This issue arises when the parties have multiple children, and the parenting plan/parenting schedule differ for some or all of the children.

For example, a "hybrid" scenario would present itself if the parties have 3 children; the parties are sharing the care of 2 children; and one parent has primary care of 1 child. 


When confronted with a "hybrid" scenario, the caselaw provides that the court may apply the "two-stage" or "two-step" approach or the "economies of scale" approach when calculating child support. I will provide some excerpts form caselaw below which will describe the two different approaches.

 
In general, the "economies of scale" approach is preferred. 

R.B. v. L.M.L., 2014 BCSC 134 (CanLII)

[1]           The parties are the parents of three children: a boy, D, age 14; and two girls, M, now age 12, and C, now age 9. The parties divorced in March 2011 (the “2011 order”).

[11]        According to the claimant, the material change of circumstances justifying a variation of the residency provisions of the order is two-fold: D has primarily resided with the claimant since September 2011 and M primarily resided with the claimant from September 2011 to December 2012. [Emphasis added.]

[20]        There seems to be little doubt that D now chooses, for whatever reason, to live with his father. The provision in paragraph 1 of the 2011 order permits the claimant to apply for a prospective order respecting residency without first establishing a material change in circumstances.

[21]        D is now age 14. I see little point in attempting to impose a continuing shared residency regime on him if he does not accept that is in his best interests.

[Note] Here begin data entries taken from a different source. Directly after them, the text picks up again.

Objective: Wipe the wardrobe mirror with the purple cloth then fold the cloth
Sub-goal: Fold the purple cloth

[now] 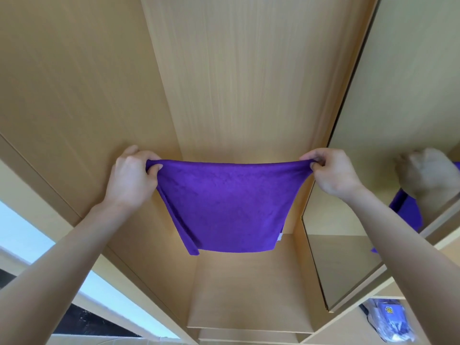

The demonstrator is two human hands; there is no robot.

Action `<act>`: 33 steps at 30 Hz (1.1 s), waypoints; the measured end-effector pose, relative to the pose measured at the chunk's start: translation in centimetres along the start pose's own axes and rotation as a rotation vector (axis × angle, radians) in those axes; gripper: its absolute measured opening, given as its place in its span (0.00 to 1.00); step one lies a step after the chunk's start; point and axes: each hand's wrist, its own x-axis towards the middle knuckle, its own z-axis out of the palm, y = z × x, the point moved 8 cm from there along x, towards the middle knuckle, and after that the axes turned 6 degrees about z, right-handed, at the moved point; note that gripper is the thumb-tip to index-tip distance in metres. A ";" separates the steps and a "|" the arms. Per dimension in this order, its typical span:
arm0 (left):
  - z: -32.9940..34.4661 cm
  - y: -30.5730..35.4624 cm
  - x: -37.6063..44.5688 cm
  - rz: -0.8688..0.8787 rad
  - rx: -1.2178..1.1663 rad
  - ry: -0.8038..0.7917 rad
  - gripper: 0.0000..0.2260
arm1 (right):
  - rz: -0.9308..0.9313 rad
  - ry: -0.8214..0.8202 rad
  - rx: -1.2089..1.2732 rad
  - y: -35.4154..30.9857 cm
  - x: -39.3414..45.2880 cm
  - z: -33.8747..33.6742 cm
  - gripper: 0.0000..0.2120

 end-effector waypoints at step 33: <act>6.4 11.7 -3.3 -0.293 -0.828 -0.340 0.10 | 0.364 -0.638 0.857 -8.5 -9.9 6.9 0.15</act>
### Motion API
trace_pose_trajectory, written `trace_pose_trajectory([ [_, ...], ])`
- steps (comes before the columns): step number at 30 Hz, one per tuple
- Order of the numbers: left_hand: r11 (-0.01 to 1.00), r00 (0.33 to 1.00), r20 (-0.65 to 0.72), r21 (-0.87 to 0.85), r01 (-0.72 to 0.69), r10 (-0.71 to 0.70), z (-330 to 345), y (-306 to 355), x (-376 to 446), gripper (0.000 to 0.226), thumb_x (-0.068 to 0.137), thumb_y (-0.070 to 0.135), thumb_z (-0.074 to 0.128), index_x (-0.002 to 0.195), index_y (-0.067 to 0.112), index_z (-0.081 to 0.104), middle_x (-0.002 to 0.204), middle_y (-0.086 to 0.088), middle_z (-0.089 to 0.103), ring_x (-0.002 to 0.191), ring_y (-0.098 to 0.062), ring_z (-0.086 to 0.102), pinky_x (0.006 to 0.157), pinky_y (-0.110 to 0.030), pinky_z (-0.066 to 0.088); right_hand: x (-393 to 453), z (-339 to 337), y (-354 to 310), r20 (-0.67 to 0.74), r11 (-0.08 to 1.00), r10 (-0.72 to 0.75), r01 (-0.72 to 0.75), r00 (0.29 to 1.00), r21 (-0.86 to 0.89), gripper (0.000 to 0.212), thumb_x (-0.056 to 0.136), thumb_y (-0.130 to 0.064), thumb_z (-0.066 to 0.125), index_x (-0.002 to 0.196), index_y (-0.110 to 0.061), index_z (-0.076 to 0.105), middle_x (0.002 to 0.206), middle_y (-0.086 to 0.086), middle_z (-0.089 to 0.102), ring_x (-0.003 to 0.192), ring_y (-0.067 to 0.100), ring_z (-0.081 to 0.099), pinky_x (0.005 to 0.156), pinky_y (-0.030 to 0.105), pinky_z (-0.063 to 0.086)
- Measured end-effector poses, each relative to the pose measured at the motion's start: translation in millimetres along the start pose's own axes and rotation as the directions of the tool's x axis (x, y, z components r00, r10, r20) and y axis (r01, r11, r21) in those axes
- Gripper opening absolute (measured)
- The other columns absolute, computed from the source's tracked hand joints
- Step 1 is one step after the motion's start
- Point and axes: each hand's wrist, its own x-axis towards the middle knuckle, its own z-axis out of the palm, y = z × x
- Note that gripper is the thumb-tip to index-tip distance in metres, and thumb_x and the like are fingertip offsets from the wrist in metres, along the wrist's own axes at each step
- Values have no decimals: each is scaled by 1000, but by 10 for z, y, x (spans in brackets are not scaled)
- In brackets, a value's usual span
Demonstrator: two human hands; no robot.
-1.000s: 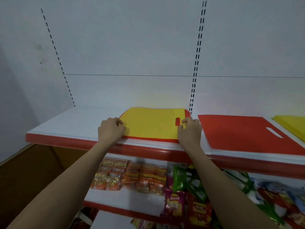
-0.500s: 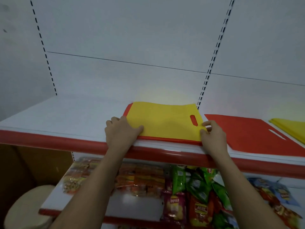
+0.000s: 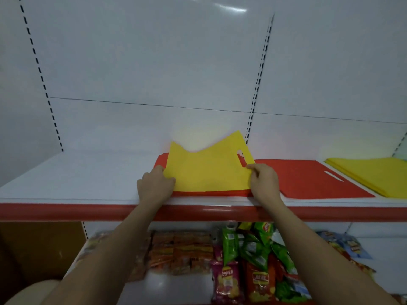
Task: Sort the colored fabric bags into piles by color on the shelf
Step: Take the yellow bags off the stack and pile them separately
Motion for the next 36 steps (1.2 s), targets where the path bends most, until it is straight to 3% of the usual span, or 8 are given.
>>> trace_pose_trajectory([
  [6, 829, 973, 137, -554, -80, 185, -291, 293, 24, 82, 87, -4, 61, 153, 24, 21, 125, -11, 55, 82, -26, 59, 65, -34, 49, 151, -497, -48, 40, 975, 131, -136, 991, 177, 42, 92, 4, 40, 120, -6, 68, 114, 19, 69, 58, 10, 48, 58, 24, 38],
  [14, 801, 929, 268, -597, -48, 256, -108, 1048, -405, 62, 84, -12, 61, 138, 16, 55, 137, -12, 55, 86, -17, 55, 80, -28, 44, 64, -1470, 497, 192, 900, 234, -287, 953, 327, 43, 92, 0, 46, 134, -2, 55, 109, 11, 62, 62, 17, 61, 65, 37, 54],
  [18, 790, 923, 295, -613, -15, 246, 174, 1581, -861, 61, 85, -14, 60, 142, 0, 47, 143, -12, 48, 108, -19, 53, 91, -25, 41, -128, -2052, 928, 224, 894, 257, -319, 940, 314, 49, 92, 3, 46, 140, -4, 48, 119, 8, 58, 39, -1, 49, 43, 15, 39],
  [21, 766, 916, 302, -643, -9, 264, 399, 1965, -1180, 64, 85, -15, 60, 145, -1, 42, 147, -12, 44, 119, -17, 45, 95, -26, 37, -261, -2506, 1307, 213, 882, 272, -331, 939, 334, 49, 92, 1, 47, 140, -9, 49, 142, 2, 46, 77, 6, 69, 62, 26, 57],
  [25, 743, 897, 310, -669, -29, 314, 689, 2454, -1526, 67, 84, -11, 64, 146, 4, 42, 149, -10, 43, 129, -24, 47, 110, -39, 39, -481, -3118, 1758, 207, 882, 305, -357, 930, 306, 49, 97, -2, 47, 145, -12, 43, 142, 8, 48, 56, 15, 46, 52, 29, 36],
  [28, 738, 883, 324, -674, -37, 340, 947, 2844, -1782, 67, 84, -11, 63, 146, 5, 42, 137, -6, 49, 117, -20, 52, 98, -31, 43, -642, -3482, 2105, 186, 869, 341, -385, 921, 312, 50, 98, -1, 47, 147, -12, 41, 147, 8, 43, 63, 23, 51, 54, 30, 44],
  [31, 742, 857, 349, -668, -56, 379, 1217, 3224, -2013, 67, 85, -9, 63, 147, 6, 42, 136, -2, 48, 118, -18, 50, 91, -27, 40, -730, -3790, 2482, 158, 841, 402, -432, 902, 325, 50, 97, 2, 47, 146, -8, 41, 149, 7, 39, 101, 42, 61, 59, 22, 56],
  [36, 759, 814, 408, -648, -61, 413, 1702, 3766, -2236, 67, 85, -6, 66, 147, 5, 42, 139, -5, 49, 118, -18, 52, 93, -27, 42, -753, -4172, 3124, 102, 807, 477, -481, 873, 342, 51, 94, 1, 49, 144, -10, 45, 135, 8, 49, 91, 46, 61, 73, 56, 57],
])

Accordingly, I grant the application that D’s primary residence be with the claimant. The respondent shall have reasonable and generous access. As M has now reverted to alternating weeks with each party as set out in the 2011 order, there is no need to make any further order respecting her.

[37]        Section 9 of the Guidelines addresses shared custody and must still apply here as the parties share custody of M and C. The section lists the factors that the court must take into account in determining the amount of child support payable where a spouse exercises a right of access, or has physical custody of a child, for not less than 40 per cent of the time over the course of a year. The factors include the amounts set out in the tables for each of the spouses (s. 9(a)), the increased cost of shared custody arrangements (s. 9(b)) and the conditions, means, needs and circumstances of each spouse and any child for whom support is sought (s. 9(c)) [Emphasis added.]

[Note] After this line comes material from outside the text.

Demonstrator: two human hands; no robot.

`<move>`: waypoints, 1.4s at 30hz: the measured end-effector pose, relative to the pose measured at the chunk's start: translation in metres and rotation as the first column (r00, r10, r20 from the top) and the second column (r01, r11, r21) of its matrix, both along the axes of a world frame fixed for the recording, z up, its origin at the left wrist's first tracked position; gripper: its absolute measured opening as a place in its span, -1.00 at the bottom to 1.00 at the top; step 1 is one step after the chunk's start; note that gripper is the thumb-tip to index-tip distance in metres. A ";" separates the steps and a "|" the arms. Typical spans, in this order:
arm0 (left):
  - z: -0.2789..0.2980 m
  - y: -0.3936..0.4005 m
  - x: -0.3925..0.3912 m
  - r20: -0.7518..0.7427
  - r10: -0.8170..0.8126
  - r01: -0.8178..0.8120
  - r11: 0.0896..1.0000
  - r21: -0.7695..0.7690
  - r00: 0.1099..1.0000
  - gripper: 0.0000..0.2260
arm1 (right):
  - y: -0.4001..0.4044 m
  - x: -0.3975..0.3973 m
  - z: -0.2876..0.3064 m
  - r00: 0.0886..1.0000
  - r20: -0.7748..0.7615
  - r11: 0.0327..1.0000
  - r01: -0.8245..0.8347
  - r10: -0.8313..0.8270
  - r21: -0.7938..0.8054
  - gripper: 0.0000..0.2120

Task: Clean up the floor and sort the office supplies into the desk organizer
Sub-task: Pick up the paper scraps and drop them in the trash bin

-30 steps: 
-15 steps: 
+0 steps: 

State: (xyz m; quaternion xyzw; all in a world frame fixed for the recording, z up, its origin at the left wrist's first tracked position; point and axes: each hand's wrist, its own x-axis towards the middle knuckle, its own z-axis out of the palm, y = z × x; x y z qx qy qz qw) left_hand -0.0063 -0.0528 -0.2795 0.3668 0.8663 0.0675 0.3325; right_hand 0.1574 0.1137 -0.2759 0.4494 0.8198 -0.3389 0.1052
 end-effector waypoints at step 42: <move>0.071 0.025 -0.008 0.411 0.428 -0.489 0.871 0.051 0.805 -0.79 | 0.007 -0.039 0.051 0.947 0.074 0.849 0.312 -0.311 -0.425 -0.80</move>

[41]        As a result of the change in D’s primary residence, the claimant is no longer obligated to pay child support for D. The parties continue, however, to share custody of the other two children. In the result, the claimant is obligated to pay child support for only two of the children and the respondent is obligated to pay for all three. [Emphasis added.]

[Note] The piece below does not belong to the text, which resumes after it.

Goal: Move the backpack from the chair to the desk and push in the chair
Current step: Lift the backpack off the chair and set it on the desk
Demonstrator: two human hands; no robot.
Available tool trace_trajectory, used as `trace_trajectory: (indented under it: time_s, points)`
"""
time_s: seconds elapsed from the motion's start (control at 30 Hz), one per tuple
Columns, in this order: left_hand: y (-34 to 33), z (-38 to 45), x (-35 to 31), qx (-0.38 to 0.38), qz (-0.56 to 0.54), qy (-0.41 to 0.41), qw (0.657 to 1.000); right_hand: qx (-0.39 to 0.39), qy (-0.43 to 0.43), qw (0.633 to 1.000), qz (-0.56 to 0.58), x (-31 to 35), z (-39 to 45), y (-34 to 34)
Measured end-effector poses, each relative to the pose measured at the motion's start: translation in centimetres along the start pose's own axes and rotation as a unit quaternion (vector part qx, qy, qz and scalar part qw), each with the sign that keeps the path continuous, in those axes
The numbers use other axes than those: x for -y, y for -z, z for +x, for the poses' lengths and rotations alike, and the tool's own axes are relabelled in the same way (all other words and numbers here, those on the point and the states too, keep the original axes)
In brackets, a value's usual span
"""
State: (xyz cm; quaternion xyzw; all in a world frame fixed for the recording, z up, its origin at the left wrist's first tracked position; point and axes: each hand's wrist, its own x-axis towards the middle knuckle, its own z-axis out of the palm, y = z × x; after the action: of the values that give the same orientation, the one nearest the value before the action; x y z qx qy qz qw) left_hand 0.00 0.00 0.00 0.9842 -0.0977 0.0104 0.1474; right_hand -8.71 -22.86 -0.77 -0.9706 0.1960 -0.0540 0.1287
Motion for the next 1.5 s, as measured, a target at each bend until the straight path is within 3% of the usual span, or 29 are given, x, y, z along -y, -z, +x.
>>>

[42]        As a result, s. 8 of the Guidelines also applies. It reads: [Emphasis added.]

8.         Where each spouse has custody of one or more children, the amount of a child support order is the difference between the amount that each spouse would otherwise pay if a child support order were sought against each of the spouses.

The section assists in determining the table amounts for each spouse as required by s. 9(a). In Contino v. Leonelli-Contino, 2005 SCC 63, at paras. 41 and 49, the majority approved the set-off approach under s. 8 as a “useful starting point” in considering the amounts set out in the applicable tables for each spouse under s. 9(a). [Emphasis added.]

[43]        The claimant says that the combination of shared custody and principal residence is a “hybrid” parenting situation and that, as a result, I should apply the “economies of scale” approach in determining child support. This approach results in setting off the different orders that the circumstances engender.  [Emphasis added.]

[44]        The court has endorsed the “economies of scale” approach in similar circumstances in the past. In E.G.P. v. S.L.P., 2009 BCSC 1221, the court referred, with approval, to Sadkowski v. Harrison-Sadkowski, 2008 ONCJ 115, at paras. 19‑23:

19.      In Sadkowski, the parents had agreed that they would share custody of the two girls, 19 and 18 years old, on an alternating-week rotation, and that the mother would pay $185 per month in child support. The elder girl then chose to live permanently with her father. The father argued that there had been a material change in circumstances in that he had maintained the elder girl's primary residence since 2006. The issue was the appropriate method to calculate support.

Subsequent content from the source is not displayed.